**Assignment**
The reply should consist of one number, the count of lines below in which the word "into" appears.

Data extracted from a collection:
○ ○ ○ ○ ○ ○ ○

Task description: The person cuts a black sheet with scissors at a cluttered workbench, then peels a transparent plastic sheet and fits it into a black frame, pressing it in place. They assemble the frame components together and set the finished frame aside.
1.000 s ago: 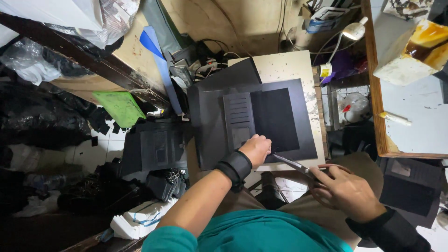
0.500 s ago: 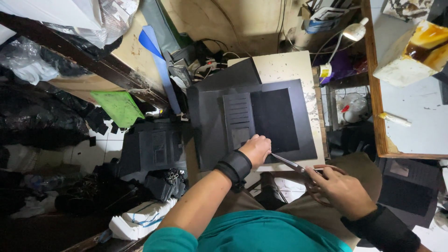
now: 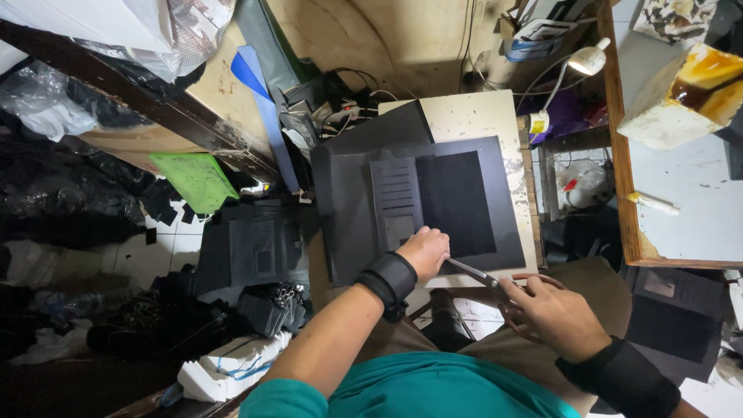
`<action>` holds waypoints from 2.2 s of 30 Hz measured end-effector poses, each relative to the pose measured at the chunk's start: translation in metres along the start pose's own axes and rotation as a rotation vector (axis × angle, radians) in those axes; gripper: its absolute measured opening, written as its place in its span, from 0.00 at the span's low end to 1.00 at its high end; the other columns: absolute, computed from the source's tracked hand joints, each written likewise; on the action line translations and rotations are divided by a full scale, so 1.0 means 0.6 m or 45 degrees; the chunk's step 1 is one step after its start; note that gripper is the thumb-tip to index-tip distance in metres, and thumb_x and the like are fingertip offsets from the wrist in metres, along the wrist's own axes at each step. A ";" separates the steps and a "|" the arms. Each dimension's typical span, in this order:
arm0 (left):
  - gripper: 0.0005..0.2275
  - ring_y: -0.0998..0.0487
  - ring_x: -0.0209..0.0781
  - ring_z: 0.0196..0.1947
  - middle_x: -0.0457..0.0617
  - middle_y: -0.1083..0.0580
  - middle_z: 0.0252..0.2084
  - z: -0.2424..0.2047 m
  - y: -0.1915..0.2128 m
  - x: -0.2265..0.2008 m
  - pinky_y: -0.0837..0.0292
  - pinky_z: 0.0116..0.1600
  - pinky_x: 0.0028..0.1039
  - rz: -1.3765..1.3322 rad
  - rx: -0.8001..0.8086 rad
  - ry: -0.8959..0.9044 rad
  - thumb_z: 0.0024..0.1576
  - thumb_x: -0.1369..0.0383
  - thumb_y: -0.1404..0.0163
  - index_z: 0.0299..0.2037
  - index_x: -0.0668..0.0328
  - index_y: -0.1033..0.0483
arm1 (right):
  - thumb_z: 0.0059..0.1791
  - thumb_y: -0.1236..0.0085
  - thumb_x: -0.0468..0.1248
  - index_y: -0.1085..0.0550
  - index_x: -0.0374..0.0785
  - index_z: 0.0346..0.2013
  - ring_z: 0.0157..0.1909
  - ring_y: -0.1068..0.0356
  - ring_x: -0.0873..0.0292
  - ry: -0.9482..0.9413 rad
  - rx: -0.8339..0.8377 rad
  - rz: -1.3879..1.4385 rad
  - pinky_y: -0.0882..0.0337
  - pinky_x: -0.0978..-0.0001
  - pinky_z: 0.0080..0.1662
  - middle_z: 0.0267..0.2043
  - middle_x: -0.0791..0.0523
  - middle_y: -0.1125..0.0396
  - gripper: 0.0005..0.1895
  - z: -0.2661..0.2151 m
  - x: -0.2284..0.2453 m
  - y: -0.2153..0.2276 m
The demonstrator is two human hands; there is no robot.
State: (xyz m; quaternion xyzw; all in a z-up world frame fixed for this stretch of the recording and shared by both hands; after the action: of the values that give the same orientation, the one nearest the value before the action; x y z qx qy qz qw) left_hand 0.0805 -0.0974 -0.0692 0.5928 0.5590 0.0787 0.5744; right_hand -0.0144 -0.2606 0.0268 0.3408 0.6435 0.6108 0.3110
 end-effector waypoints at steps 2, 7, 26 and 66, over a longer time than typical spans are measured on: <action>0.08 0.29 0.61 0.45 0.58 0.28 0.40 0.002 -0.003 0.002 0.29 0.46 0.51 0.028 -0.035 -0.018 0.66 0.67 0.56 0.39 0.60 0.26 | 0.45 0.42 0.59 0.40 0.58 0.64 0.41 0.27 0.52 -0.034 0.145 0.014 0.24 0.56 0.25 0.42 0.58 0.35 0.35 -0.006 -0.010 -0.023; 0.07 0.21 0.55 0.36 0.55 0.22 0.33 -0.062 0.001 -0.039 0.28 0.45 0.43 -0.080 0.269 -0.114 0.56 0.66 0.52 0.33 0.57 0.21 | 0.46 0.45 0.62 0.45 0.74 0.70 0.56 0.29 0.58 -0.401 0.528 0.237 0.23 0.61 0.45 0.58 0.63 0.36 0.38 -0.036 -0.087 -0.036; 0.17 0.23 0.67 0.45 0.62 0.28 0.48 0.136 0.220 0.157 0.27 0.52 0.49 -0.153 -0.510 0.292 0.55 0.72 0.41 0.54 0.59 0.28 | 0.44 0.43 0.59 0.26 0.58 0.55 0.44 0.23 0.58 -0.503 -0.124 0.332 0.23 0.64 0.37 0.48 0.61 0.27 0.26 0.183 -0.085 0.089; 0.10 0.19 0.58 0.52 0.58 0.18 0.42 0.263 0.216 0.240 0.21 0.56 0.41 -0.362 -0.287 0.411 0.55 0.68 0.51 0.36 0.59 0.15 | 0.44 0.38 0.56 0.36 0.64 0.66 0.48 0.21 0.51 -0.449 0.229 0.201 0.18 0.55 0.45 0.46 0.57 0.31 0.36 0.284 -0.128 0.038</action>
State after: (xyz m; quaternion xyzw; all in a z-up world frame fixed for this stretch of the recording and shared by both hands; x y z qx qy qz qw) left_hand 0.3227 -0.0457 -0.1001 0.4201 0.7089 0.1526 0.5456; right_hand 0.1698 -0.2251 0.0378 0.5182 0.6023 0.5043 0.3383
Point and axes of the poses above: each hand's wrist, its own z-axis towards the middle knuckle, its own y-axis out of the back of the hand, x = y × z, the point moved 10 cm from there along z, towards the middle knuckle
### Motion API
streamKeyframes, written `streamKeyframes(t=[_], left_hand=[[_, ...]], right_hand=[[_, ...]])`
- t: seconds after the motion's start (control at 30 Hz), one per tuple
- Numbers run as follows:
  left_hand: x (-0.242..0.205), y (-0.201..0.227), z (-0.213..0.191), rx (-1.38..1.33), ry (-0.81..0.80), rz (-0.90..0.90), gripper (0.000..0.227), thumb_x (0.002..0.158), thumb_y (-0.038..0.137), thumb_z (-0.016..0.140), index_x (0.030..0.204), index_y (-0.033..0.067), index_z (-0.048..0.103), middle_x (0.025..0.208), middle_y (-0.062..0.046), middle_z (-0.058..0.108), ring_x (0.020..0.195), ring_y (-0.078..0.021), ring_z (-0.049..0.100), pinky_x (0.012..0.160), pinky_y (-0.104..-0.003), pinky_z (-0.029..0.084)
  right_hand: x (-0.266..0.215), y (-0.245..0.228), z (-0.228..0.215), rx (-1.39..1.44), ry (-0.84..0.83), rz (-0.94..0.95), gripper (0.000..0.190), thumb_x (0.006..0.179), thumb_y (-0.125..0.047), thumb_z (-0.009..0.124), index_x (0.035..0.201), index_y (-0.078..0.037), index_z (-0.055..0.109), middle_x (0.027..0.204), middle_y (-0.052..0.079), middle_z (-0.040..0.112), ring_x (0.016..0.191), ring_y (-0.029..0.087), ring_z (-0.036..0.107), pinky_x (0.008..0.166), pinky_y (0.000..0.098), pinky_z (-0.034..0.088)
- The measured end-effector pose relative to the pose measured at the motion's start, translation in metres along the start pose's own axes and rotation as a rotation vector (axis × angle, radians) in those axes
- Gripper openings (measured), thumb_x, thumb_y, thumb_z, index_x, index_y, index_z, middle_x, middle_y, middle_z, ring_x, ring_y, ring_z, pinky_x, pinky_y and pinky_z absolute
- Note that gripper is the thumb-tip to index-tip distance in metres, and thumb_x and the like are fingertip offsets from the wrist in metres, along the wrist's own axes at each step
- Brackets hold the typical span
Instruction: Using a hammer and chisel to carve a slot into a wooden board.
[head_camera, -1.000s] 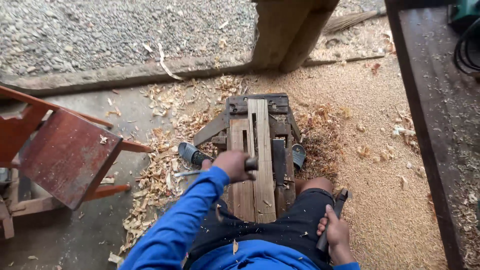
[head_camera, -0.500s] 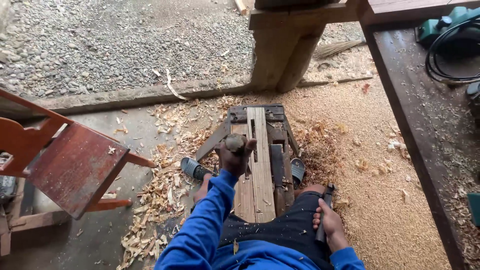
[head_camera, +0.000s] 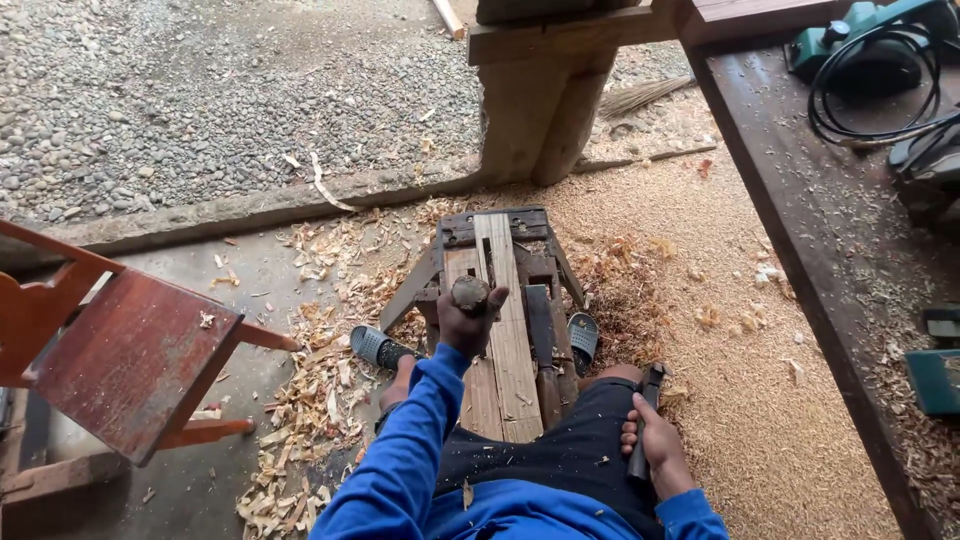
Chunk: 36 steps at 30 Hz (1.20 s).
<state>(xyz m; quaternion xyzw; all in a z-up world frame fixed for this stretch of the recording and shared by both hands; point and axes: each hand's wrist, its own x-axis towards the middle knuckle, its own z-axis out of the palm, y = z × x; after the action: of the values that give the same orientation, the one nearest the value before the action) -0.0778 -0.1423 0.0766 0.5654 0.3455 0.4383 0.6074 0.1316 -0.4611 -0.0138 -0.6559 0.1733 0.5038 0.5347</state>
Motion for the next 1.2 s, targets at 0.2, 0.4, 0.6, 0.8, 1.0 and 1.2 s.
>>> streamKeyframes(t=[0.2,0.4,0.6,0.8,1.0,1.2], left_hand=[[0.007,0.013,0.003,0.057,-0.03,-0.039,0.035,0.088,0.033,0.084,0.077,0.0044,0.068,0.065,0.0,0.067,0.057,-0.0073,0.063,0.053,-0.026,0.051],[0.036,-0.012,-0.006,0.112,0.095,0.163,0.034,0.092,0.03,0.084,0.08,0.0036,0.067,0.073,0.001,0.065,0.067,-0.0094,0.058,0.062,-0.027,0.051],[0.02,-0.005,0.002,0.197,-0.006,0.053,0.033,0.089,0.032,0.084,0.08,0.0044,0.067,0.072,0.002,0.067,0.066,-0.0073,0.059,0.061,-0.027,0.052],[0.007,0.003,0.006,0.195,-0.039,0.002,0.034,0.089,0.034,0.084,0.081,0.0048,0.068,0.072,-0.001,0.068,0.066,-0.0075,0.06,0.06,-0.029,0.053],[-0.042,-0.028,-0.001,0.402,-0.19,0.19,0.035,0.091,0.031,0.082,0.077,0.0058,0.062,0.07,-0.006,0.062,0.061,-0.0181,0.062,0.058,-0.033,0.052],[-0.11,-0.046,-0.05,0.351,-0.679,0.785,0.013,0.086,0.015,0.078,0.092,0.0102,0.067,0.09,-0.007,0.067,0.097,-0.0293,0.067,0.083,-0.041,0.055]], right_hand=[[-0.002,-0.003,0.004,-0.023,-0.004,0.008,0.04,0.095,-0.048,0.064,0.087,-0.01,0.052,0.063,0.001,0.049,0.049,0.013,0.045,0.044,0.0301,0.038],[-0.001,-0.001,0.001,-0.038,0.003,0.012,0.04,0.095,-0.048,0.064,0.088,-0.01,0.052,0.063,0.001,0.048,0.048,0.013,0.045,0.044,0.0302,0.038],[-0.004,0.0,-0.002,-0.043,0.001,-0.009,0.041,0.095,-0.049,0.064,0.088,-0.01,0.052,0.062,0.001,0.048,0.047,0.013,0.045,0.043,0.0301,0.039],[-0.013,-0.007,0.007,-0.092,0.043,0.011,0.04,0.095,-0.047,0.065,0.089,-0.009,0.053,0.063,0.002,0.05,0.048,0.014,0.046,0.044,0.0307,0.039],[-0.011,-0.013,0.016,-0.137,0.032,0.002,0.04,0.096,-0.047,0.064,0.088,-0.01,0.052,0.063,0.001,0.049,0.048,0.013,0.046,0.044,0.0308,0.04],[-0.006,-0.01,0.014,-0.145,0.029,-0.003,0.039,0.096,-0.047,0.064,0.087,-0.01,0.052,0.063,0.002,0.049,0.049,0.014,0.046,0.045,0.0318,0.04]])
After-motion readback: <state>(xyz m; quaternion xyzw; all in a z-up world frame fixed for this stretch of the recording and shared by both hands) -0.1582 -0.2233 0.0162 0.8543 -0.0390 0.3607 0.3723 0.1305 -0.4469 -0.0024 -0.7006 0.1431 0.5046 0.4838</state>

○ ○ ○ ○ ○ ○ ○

**Task result**
2